* [PROBLEM TO SOLVE]:
In the records that follow, find the line with "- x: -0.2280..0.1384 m"; from there, retype every line exactly through the line with "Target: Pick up", which also belongs to the answer.

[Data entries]
------------------------------------
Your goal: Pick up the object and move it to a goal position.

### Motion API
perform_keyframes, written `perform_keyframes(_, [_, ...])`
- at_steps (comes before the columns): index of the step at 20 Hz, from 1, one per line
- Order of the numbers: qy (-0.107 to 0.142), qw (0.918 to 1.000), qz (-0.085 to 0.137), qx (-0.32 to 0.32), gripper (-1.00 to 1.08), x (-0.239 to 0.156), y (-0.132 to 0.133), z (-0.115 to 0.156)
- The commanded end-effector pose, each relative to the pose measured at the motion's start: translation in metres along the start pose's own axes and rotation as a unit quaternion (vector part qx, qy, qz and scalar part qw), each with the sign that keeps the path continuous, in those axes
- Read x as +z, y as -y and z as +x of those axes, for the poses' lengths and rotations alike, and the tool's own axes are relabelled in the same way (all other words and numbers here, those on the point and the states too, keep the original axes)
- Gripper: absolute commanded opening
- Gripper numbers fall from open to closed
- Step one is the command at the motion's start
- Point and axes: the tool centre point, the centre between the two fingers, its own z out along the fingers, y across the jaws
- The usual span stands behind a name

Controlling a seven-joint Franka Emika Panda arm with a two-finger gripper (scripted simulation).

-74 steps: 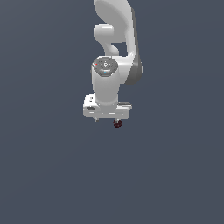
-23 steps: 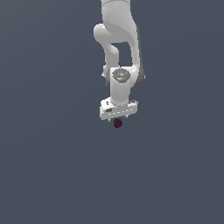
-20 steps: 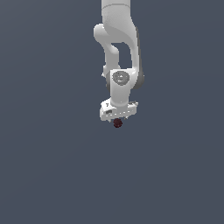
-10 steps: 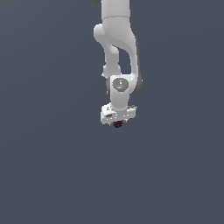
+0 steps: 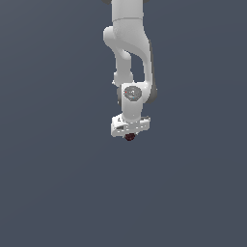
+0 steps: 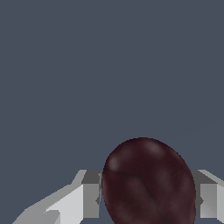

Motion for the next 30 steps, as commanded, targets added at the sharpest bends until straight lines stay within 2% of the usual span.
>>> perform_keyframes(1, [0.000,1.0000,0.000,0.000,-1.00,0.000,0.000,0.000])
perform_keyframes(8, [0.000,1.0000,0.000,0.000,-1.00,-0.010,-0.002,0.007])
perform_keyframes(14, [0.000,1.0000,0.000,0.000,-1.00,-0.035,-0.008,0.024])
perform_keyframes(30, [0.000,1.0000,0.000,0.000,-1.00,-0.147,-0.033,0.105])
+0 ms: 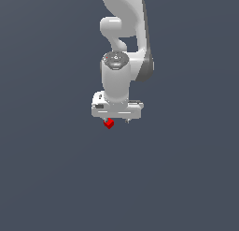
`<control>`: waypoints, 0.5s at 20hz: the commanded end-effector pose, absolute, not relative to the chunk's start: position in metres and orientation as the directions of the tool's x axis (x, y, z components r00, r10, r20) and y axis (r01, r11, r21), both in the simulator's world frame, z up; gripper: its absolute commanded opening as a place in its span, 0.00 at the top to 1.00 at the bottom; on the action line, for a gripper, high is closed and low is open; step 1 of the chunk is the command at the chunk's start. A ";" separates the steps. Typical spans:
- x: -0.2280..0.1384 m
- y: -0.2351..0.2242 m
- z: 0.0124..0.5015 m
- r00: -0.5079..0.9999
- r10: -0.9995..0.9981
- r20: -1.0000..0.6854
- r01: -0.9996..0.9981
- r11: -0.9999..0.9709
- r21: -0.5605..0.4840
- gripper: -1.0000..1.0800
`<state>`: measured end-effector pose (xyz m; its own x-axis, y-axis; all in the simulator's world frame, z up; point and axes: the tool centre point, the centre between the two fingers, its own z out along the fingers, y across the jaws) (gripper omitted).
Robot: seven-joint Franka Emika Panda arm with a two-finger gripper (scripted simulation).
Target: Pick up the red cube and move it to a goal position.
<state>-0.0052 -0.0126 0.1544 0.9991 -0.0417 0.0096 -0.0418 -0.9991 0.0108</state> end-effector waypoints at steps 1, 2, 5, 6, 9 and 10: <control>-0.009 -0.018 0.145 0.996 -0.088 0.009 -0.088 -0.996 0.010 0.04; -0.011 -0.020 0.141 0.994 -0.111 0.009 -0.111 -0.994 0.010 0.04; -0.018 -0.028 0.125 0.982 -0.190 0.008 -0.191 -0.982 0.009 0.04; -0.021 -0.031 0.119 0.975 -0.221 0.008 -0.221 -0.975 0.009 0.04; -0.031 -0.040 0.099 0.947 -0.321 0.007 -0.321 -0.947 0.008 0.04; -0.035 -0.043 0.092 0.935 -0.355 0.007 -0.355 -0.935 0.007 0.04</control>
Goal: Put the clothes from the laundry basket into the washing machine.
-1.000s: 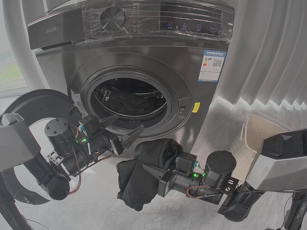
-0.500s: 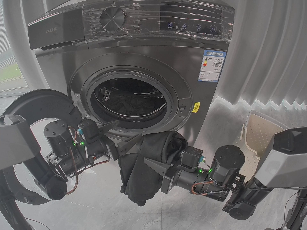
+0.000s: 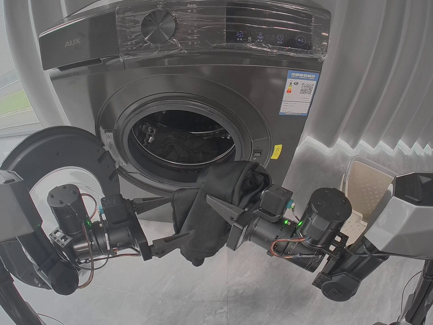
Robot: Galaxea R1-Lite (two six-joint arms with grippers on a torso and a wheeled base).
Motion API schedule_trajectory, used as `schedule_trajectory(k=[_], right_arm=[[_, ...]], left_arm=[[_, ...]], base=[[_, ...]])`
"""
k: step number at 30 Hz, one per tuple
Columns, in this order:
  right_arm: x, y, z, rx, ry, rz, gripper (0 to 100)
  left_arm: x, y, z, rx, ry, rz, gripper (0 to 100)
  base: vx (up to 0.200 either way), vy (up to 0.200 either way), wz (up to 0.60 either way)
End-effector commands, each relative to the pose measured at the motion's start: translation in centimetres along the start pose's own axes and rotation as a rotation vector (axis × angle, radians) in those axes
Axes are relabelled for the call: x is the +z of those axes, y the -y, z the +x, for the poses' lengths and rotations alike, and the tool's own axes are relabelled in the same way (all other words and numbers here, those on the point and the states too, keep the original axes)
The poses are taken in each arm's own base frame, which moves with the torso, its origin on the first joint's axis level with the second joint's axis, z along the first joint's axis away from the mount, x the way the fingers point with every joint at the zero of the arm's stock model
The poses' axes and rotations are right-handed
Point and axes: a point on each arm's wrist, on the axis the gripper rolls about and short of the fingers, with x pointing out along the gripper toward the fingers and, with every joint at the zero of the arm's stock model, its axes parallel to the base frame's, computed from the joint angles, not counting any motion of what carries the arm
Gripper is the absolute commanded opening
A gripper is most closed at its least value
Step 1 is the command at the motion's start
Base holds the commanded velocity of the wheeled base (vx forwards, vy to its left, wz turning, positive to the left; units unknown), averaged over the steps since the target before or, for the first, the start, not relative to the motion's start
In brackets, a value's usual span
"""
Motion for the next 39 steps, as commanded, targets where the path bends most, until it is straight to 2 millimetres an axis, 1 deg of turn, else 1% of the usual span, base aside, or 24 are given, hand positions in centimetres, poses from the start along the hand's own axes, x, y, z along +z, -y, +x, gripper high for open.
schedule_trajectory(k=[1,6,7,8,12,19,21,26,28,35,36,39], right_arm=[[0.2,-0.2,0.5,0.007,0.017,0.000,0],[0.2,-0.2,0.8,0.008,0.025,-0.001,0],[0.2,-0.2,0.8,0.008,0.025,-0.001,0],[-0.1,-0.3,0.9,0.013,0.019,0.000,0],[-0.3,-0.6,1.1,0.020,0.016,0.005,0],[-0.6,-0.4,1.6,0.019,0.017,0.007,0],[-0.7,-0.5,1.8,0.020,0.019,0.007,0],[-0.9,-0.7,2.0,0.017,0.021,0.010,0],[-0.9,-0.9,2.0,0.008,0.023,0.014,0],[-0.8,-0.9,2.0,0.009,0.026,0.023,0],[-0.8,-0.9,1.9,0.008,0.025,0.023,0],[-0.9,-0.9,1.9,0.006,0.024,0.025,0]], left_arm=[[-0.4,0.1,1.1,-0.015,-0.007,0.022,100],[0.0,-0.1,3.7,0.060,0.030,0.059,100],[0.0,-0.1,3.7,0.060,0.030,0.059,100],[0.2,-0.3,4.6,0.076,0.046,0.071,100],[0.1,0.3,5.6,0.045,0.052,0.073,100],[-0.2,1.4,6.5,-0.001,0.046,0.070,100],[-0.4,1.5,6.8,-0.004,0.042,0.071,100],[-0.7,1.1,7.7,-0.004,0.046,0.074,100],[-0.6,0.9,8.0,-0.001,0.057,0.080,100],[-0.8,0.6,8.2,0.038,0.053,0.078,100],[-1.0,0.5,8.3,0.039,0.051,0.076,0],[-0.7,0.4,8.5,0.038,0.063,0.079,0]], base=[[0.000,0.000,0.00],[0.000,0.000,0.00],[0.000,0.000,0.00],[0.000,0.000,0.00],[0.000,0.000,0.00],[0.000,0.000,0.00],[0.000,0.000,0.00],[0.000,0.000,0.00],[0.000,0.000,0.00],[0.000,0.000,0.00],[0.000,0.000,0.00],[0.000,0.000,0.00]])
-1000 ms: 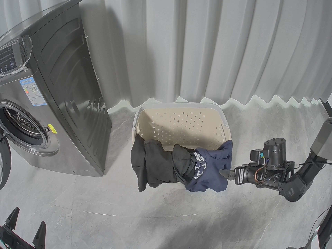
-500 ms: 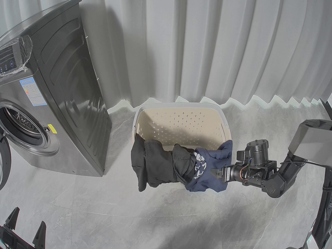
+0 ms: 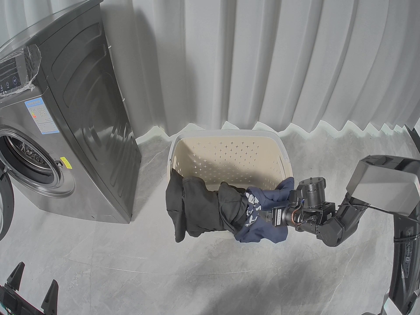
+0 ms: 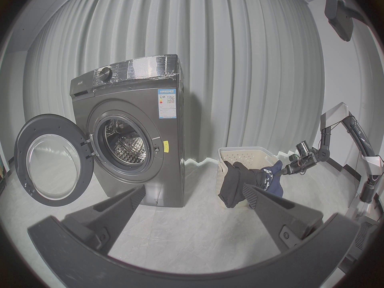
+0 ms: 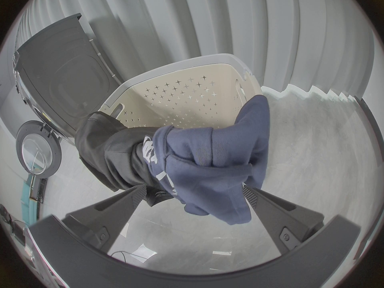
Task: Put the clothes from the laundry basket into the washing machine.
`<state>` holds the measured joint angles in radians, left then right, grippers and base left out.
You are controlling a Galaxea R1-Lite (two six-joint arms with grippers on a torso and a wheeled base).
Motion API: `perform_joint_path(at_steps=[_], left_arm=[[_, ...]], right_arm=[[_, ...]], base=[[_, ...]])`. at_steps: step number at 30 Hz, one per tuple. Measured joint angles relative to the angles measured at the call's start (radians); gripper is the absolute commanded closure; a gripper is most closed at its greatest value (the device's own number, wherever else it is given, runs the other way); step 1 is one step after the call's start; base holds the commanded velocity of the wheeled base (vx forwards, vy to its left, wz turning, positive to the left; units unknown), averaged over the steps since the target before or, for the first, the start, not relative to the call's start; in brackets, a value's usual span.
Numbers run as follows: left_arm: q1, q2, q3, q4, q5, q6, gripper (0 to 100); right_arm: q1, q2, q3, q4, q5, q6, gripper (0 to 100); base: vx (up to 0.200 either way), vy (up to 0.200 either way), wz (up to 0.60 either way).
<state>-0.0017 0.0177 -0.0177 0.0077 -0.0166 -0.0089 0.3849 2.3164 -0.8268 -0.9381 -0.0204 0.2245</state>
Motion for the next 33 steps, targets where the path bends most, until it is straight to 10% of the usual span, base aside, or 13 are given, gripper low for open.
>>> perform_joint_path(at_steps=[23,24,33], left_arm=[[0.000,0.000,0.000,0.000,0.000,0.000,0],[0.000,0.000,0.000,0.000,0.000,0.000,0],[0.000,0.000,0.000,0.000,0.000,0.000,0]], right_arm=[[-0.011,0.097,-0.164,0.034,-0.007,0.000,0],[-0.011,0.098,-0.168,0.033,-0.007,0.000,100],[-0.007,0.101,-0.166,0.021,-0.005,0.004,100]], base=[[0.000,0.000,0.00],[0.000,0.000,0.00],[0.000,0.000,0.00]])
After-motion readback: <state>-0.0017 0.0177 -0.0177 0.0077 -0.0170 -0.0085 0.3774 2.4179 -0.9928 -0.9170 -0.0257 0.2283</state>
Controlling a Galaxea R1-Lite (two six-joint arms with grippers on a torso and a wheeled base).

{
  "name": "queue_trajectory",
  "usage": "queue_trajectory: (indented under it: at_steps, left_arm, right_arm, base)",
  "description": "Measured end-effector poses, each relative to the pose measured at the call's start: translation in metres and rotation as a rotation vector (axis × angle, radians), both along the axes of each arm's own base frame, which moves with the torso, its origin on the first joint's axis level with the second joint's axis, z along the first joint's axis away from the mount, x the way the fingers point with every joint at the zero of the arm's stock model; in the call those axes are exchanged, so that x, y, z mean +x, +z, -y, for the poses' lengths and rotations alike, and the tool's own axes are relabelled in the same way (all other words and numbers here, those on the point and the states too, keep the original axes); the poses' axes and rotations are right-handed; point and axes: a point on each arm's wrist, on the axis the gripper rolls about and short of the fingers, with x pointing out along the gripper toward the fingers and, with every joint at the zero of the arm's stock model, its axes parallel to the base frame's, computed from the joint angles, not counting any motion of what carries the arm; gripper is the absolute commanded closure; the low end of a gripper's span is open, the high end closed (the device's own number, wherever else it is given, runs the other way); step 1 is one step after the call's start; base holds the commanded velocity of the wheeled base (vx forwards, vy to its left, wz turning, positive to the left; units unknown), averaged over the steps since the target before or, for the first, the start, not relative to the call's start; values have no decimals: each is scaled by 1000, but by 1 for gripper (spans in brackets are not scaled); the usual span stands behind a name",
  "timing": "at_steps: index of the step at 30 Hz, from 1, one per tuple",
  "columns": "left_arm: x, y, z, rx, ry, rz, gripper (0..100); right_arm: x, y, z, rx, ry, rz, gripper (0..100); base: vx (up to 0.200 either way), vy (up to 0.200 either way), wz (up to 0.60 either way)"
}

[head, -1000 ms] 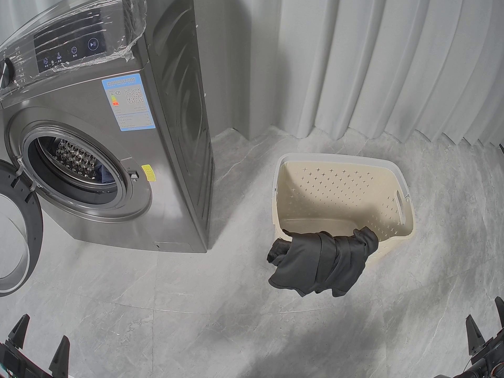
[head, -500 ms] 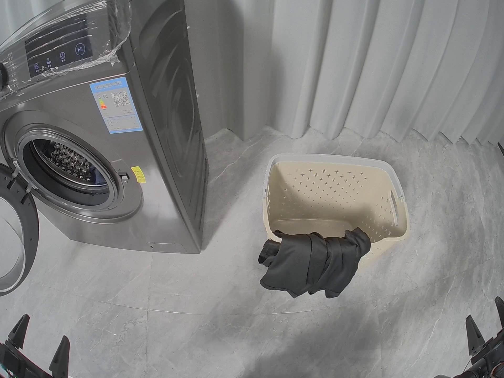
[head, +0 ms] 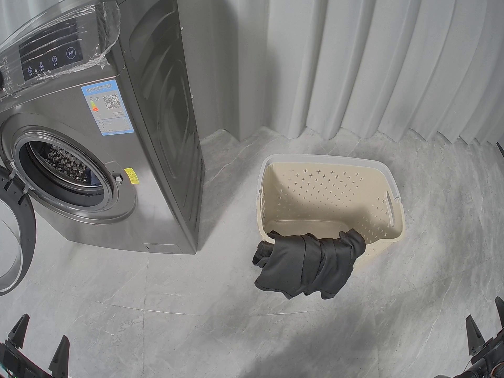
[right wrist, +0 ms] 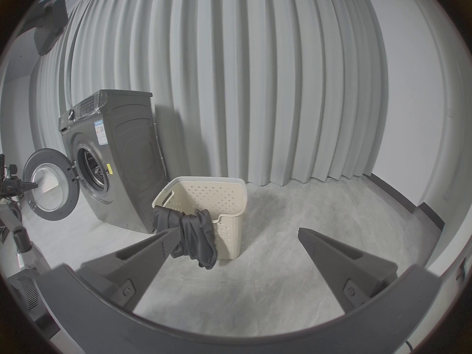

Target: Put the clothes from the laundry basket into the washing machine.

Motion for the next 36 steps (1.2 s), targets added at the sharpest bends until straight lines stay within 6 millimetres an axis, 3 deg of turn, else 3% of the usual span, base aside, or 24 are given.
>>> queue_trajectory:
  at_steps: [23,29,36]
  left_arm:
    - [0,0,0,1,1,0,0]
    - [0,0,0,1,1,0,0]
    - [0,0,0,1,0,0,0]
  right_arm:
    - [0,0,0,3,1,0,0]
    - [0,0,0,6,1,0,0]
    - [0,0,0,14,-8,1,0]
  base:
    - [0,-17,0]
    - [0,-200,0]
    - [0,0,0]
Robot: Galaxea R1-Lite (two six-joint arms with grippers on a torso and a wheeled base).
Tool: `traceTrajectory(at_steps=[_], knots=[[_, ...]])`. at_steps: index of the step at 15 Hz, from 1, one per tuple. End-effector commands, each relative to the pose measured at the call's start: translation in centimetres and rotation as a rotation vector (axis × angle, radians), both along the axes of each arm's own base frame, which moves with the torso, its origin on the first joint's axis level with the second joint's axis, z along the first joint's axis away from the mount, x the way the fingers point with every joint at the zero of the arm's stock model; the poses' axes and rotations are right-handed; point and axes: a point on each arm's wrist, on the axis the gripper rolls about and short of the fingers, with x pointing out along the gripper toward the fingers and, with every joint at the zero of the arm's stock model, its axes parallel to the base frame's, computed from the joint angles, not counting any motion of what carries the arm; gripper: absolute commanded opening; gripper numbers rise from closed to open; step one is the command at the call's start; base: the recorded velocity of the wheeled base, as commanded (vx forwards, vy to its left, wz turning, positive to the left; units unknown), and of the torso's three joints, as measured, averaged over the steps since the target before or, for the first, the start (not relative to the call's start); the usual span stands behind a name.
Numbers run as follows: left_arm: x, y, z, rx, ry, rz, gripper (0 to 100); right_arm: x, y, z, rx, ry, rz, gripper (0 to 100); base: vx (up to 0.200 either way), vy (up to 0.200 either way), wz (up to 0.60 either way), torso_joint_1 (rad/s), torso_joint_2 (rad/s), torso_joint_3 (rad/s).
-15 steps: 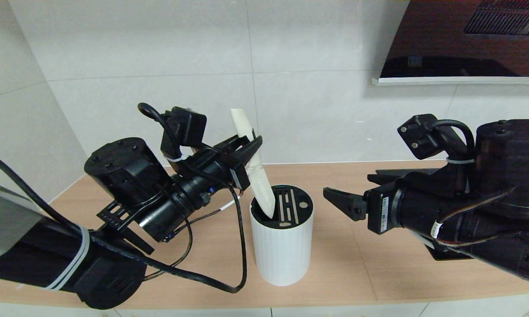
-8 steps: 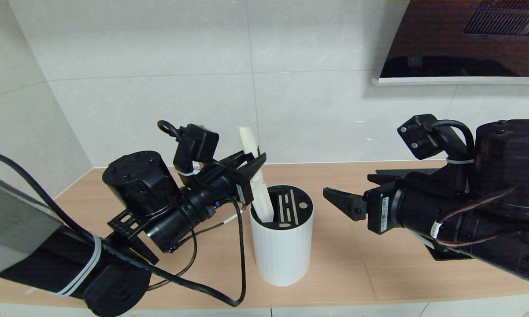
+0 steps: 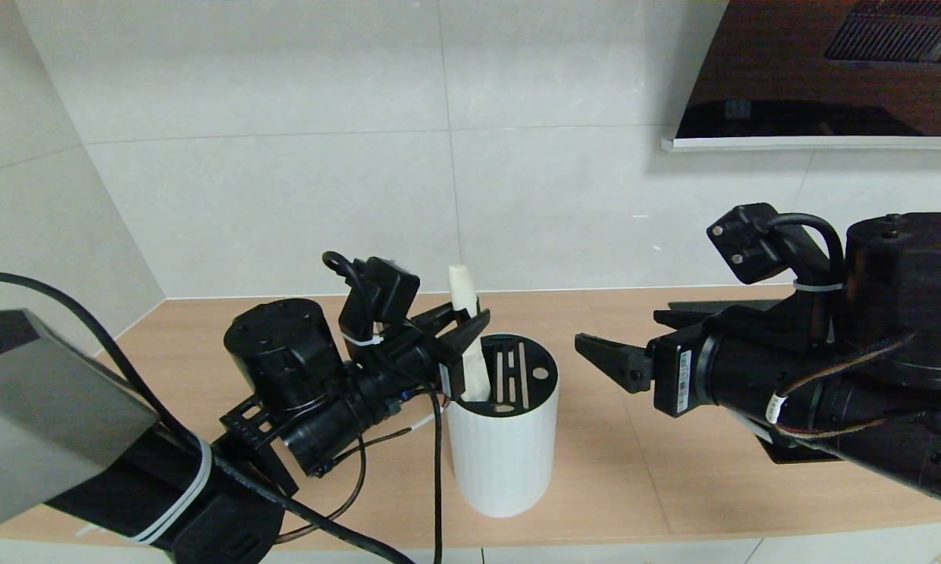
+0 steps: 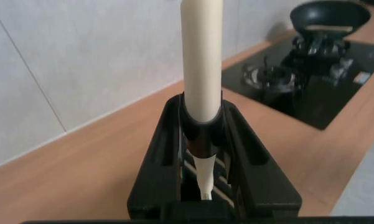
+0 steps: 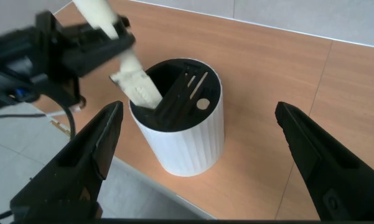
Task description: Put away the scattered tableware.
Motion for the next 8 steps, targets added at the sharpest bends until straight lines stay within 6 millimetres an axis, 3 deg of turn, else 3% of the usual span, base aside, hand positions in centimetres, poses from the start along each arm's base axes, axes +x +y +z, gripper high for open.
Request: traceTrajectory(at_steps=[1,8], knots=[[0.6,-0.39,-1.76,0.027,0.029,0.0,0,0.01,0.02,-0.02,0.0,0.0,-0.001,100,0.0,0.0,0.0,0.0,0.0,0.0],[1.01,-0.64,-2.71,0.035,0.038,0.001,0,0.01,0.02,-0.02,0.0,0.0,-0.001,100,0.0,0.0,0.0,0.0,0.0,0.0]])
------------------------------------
* [RESULT]:
- x: -0.2280..0.1384 m
- y: -0.2351..0.2242 m
- z: 0.0124..0.5015 m
- r00: -0.5079..0.9999
- r10: -0.9995..0.9981
- r20: -1.0000..0.6854
- r01: -0.9996..0.9981
- r11: -0.9999..0.9709
- r21: -0.5605..0.4840
- gripper: -1.0000..1.0800
`<state>`: measured end-effector pose (xyz m; its own x-axis, y-axis; all in the simulator's world frame, z up; point and axes: the tool centre point, the centre between the two fingers, its own z out along the fingers, y across the jaws) (gripper omitted).
Robot: seven-joint Franka Emika Panda arm with a two-finger gripper (scripted simulation).
Target: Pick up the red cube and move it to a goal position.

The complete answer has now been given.